— Dataset content —
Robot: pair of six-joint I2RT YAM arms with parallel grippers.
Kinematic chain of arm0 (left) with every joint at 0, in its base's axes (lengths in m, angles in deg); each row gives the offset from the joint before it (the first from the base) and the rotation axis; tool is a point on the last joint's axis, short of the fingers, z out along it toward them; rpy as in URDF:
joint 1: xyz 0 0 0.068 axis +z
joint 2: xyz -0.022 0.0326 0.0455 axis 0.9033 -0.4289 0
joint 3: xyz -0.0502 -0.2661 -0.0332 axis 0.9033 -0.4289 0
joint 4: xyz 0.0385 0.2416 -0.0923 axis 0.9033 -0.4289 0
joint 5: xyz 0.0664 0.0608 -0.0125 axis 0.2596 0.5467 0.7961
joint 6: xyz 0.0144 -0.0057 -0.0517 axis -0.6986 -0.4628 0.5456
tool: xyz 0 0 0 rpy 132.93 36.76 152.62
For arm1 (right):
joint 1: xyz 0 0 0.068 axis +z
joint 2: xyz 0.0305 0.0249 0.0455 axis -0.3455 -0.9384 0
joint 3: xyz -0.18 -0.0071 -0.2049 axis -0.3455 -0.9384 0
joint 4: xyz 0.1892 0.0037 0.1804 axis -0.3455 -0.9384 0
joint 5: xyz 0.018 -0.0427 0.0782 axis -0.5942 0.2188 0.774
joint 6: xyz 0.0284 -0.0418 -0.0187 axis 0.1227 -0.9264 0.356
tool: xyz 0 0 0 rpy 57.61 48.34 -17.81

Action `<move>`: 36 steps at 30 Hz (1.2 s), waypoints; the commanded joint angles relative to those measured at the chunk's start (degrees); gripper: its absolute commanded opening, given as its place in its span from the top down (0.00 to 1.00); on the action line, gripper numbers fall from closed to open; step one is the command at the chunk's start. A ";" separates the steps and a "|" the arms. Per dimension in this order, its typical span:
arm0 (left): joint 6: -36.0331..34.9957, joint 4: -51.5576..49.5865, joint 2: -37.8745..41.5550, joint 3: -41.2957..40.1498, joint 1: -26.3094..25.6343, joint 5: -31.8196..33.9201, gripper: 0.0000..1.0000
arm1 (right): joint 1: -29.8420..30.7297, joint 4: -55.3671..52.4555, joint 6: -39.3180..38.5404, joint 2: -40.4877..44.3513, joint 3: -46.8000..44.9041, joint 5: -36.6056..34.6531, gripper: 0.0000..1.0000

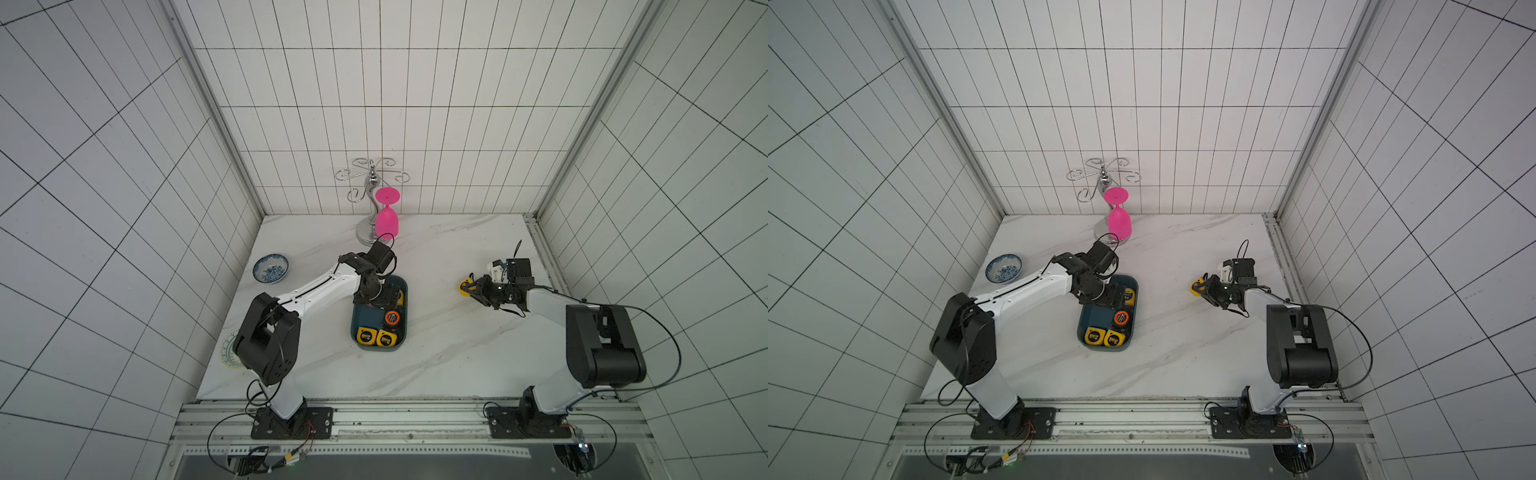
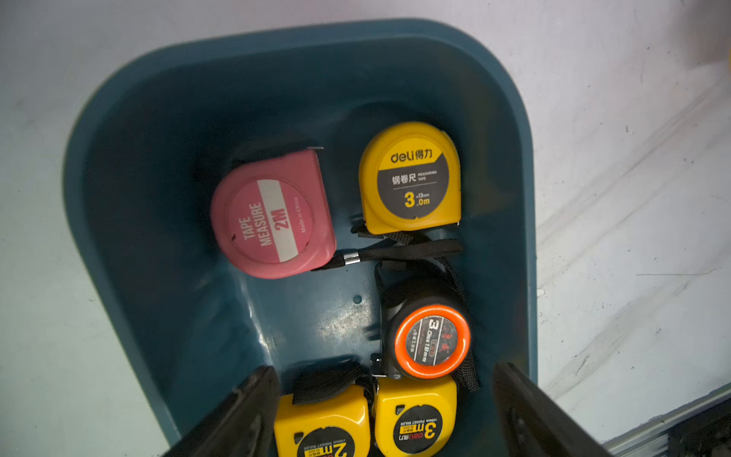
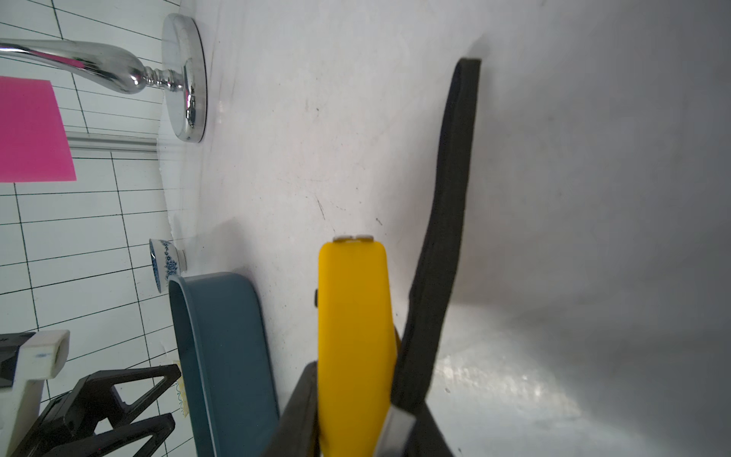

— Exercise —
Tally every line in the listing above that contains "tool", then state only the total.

— Exercise result —
3